**REQUIREMENT:**
Where the records below begin, start copying, and stop after the line that contains "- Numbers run"; reproduce every line exactly but omit pictures.

════════

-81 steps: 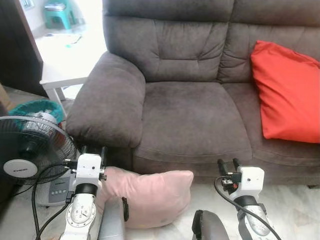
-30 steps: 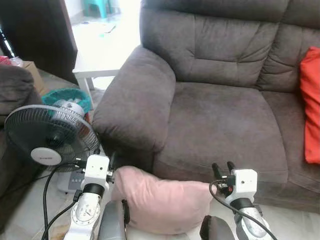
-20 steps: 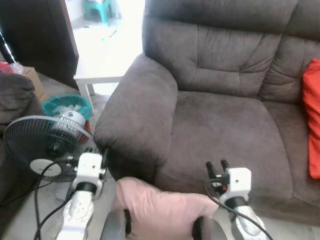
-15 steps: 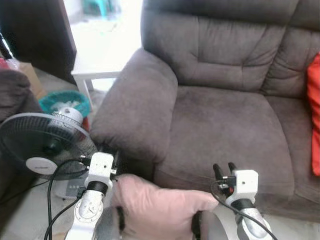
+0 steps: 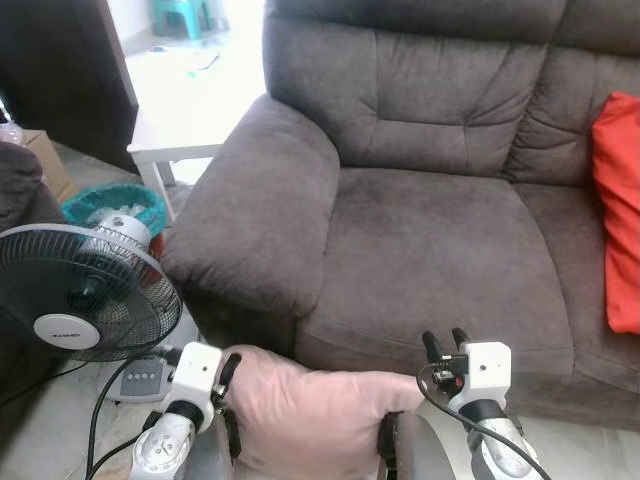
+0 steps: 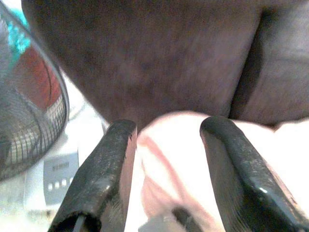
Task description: Move the pillow to the sofa from floor
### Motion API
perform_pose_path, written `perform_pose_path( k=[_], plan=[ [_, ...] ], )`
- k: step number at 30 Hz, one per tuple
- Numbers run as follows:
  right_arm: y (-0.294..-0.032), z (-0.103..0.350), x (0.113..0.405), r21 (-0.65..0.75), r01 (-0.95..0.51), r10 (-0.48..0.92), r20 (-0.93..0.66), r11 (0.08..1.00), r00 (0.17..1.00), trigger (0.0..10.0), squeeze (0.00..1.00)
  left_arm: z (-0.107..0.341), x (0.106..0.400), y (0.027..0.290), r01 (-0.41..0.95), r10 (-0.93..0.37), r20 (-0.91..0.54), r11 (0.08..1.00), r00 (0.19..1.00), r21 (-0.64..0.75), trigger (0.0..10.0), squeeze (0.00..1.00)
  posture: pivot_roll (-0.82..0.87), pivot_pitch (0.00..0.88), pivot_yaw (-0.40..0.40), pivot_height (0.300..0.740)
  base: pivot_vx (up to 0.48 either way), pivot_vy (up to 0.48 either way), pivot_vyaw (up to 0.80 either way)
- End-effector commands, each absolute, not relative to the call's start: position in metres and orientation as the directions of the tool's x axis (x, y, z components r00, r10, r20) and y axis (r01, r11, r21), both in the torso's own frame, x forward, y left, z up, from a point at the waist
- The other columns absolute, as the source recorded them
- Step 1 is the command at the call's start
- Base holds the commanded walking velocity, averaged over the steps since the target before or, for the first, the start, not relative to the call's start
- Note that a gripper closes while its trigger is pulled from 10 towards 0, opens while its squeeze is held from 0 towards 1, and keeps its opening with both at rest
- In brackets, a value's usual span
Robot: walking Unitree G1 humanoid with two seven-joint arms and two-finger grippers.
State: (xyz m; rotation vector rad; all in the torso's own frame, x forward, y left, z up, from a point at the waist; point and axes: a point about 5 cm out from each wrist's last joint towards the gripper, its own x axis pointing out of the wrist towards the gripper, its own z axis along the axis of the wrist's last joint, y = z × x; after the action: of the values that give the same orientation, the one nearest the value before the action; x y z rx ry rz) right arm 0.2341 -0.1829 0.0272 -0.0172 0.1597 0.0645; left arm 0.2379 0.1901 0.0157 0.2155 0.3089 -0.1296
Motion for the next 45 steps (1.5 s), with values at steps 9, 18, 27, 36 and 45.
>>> perform_pose_path(
  k=[9,18,27,36,45],
  plan=[
    [-0.189,0.038,0.247,-0.026,-0.071,0.067,-0.126,0.997,0.990,10.0,0.00,0.012,0.270,0.197,0.139,-0.086,-0.339,0.981,0.937,0.137,10.0,1.00,0.07,0.042,-0.077,0.529,0.000,0.000,0.00],
    [-0.195,0.053,0.261,-0.036,-0.084,0.081,-0.088,0.996,0.993,10.0,0.00,0.002,0.276,0.204,0.111,-0.051,-0.408,0.986,0.912,0.124,10.0,1.00,0.03,0.077,-0.115,0.529,0.000,0.000,0.00],
    [-0.210,0.063,0.258,-0.082,-0.121,0.113,-0.091,0.989,0.989,10.0,0.00,0.003,0.284,0.206,0.055,-0.009,-0.394,0.993,0.919,0.105,10.0,1.00,-0.02,0.120,-0.187,0.529,0.000,0.000,0.00],
    [-0.226,0.076,0.253,-0.101,-0.153,0.144,-0.092,0.983,0.985,10.0,0.00,0.008,0.292,0.209,-0.043,0.063,-0.378,0.997,0.924,0.061,10.0,0.00,-0.06,0.159,-0.262,0.529,0.000,0.000,0.00],
    [-0.224,0.085,0.254,-0.106,-0.207,0.197,-0.099,0.973,0.975,10.0,0.00,0.006,0.288,0.227,-0.163,0.184,-0.403,0.983,0.896,0.087,10.0,0.00,-0.07,0.202,-0.300,0.529,0.000,0.000,0.00]
  ],
)
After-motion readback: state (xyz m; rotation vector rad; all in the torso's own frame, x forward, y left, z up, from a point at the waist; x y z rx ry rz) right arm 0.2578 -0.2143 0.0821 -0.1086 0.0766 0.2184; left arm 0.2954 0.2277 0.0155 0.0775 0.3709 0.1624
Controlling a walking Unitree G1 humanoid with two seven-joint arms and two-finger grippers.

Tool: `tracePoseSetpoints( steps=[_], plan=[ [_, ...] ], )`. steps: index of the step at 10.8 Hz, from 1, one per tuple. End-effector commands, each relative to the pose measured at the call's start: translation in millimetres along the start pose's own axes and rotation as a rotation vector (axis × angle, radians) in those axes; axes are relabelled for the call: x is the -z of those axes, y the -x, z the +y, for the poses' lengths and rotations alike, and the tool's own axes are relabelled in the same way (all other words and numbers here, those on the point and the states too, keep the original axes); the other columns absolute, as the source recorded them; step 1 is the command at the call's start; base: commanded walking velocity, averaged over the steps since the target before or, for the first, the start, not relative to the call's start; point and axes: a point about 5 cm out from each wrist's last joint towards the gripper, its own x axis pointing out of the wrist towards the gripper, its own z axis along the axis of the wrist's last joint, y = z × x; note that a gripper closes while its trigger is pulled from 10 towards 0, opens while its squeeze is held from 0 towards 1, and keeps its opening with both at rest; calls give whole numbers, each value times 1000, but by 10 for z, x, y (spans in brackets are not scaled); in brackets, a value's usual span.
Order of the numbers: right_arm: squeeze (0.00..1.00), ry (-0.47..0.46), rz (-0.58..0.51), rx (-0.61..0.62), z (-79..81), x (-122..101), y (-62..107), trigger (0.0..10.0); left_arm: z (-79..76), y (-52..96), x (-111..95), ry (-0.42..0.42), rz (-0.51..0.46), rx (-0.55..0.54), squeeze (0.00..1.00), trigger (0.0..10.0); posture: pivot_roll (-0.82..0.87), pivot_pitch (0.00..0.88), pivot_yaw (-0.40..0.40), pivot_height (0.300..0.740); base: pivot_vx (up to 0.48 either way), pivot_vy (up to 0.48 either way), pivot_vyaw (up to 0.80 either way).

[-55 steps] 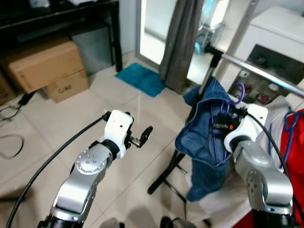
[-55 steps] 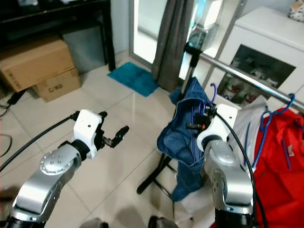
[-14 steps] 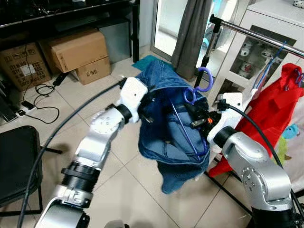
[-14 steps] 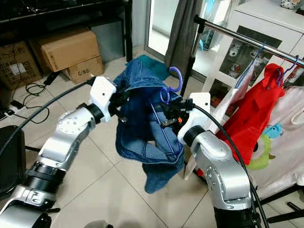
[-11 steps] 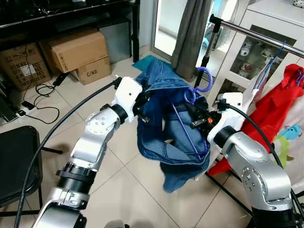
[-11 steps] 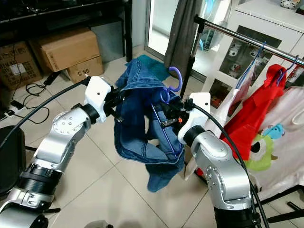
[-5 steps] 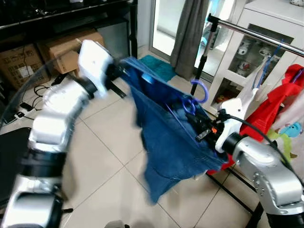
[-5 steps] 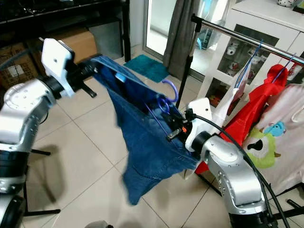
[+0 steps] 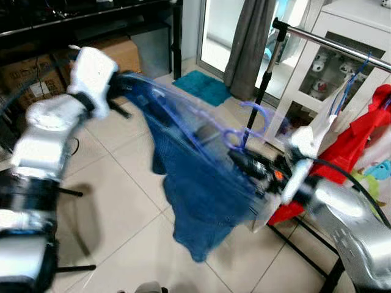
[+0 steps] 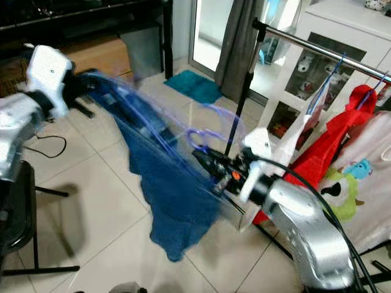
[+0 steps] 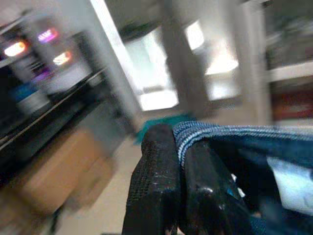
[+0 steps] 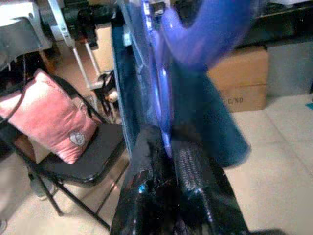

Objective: Hang hanger

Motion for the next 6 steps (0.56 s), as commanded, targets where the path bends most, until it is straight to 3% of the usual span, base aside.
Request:
tracePoseSetpoints(
  steps=[1,3,4,5,6],
  plan=[
    [0,-15,32,16,-60,45,111,0,387,104,-99,27,-51,-207,0,0,48,0,-29,740,0,0,0],
    [0,-38,15,27,-76,38,123,0,461,73,-46,184,-92,-258,0,0,48,0,-29,740,0,0,0],
    [0,-52,13,99,-139,54,110,0,394,41,1,205,-85,-218,0,0,43,0,-27,740,0,0,0],
    [0,-102,-6,293,-277,57,38,0,62,-26,94,222,-66,-48,0,0,38,0,-28,740,0,0,0],
    [0,-173,-50,440,-353,44,-59,0,-441,-76,160,225,-43,153,0,0,34,0,-20,740,0,0,0]
  ],
)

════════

**EXPECTED OUTPUT:**
-81 steps: 
-30 steps: 
-20 steps: 
-15 steps: 
+0 steps: 
+0 steps: 
Task description: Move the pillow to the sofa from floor
### Motion API
perform_pose_path, written `perform_pose_path( k=[_], plan=[ [_, ...] ], )`
- k: step number at 30 Hz, one per tuple
- Numbers run as follows:

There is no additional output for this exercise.